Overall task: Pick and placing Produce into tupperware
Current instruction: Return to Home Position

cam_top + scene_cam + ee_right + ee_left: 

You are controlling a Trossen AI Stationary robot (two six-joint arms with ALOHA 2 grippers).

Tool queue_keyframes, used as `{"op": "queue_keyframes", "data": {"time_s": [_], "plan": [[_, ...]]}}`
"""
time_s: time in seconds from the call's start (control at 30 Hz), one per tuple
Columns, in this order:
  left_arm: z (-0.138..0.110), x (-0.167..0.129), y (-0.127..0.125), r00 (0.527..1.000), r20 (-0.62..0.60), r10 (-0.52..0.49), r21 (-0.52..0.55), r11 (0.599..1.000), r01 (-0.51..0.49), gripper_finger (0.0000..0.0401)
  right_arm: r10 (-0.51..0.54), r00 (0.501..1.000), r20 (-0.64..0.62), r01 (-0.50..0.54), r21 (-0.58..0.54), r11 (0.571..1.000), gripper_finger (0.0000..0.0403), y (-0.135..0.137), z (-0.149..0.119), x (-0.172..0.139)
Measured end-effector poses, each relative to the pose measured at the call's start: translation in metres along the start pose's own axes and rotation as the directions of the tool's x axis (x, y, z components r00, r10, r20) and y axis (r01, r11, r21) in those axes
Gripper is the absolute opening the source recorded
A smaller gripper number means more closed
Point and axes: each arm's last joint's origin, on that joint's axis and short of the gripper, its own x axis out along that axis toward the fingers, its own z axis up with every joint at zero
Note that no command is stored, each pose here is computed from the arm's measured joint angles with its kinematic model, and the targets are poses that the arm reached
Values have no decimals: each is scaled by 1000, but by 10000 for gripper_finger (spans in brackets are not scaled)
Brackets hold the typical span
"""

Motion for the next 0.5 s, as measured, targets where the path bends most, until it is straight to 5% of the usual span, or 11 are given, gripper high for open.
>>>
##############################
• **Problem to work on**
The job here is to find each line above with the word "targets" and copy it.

• **Your response**
Note that no command is stored, each pose here is computed from the arm's measured joint angles with its kinematic model, and the targets are poses that the arm reached
Motion for the next 0.5 s, as measured, targets where the path bends most, until it is straight to 5% of the usual span, or 11 are given, gripper high for open.

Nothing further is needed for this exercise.